Look for the word "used" in the data below, and copy every line that holds it.
-- -- --
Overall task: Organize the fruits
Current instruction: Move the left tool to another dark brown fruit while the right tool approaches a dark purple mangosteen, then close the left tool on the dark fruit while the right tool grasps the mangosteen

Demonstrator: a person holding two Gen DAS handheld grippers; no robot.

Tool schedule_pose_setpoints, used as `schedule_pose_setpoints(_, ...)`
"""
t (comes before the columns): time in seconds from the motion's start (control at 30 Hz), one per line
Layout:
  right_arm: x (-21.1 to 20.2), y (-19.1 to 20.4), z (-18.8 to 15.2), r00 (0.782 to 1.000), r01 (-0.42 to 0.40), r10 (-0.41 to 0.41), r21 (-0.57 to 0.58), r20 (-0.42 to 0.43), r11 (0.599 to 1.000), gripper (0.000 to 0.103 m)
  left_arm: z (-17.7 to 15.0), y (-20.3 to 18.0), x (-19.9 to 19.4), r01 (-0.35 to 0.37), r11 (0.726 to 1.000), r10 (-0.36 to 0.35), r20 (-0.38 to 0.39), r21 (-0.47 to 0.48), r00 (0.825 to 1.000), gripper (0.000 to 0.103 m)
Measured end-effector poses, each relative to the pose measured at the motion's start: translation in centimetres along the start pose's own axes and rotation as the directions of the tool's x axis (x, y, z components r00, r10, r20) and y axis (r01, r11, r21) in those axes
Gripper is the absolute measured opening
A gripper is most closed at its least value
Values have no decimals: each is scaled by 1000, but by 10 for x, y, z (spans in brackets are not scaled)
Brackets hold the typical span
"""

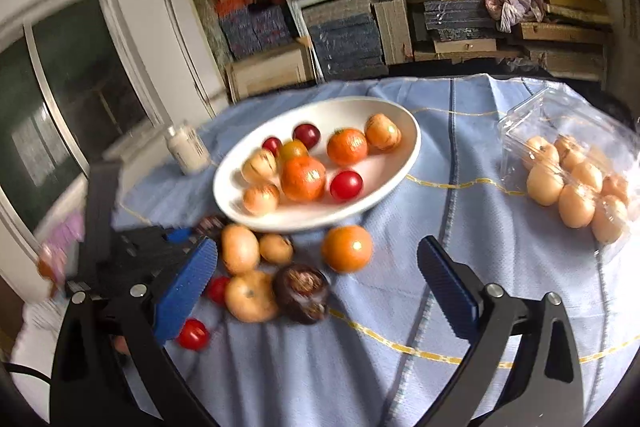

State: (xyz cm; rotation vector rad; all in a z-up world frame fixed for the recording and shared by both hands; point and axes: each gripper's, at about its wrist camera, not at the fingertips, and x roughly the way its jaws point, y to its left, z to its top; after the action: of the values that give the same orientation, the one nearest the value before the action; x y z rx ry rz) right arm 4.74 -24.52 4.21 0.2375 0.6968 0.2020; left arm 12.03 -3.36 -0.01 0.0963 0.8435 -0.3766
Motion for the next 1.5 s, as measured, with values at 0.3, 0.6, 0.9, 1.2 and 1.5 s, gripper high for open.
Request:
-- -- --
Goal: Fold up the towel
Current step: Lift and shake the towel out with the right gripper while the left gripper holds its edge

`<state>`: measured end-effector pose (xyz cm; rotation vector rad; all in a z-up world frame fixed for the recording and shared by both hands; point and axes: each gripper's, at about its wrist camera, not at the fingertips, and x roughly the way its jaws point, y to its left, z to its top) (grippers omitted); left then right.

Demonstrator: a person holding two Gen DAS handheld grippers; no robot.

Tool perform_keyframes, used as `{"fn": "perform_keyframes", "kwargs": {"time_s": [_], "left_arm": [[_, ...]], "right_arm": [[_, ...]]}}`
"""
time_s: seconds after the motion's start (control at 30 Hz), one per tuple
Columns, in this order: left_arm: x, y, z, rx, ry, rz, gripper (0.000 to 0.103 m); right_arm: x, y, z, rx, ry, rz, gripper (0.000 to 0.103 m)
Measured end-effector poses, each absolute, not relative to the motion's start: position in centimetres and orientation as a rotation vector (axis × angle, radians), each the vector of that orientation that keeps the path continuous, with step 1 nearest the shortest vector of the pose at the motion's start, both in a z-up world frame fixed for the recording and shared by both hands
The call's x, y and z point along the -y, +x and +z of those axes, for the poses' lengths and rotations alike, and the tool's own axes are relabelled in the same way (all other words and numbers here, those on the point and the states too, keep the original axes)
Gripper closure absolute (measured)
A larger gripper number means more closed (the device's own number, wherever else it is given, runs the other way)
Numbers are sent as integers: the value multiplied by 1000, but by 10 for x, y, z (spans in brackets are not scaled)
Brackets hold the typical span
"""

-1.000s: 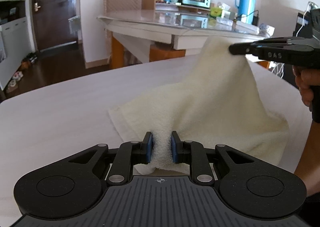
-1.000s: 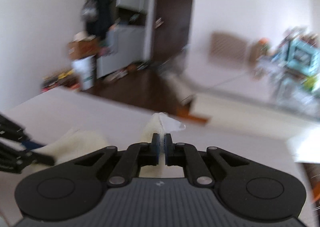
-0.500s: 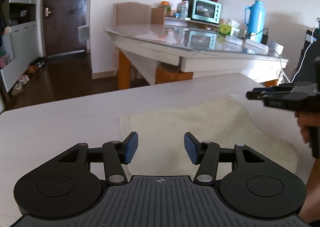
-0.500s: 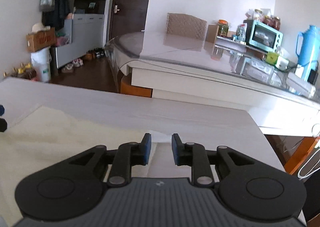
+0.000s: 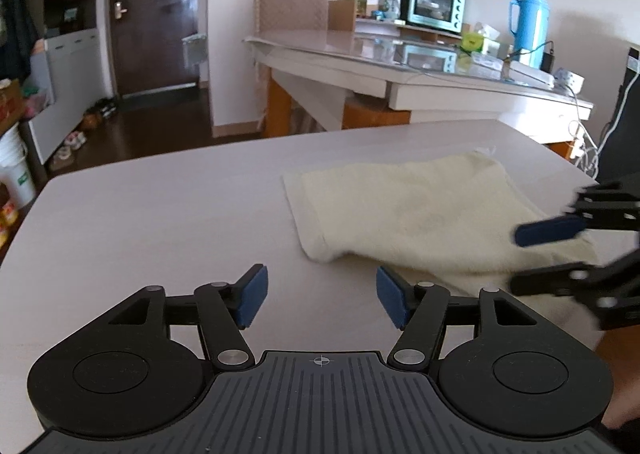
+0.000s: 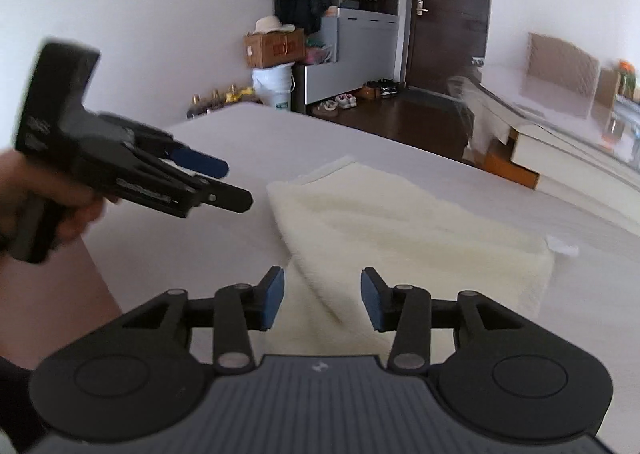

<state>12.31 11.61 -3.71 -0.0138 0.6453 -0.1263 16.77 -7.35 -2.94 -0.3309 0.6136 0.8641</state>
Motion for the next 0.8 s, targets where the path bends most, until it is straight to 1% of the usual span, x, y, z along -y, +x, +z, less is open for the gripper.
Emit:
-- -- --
| Response |
Tool schedule_pose_setpoints, used as `schedule_pose_setpoints(_, ...)`
Tool perform_keyframes, used as `{"fn": "perform_keyframes", "kwargs": {"time_s": [_], "left_arm": [[_, ...]], "right_arm": [[_, ...]]}}`

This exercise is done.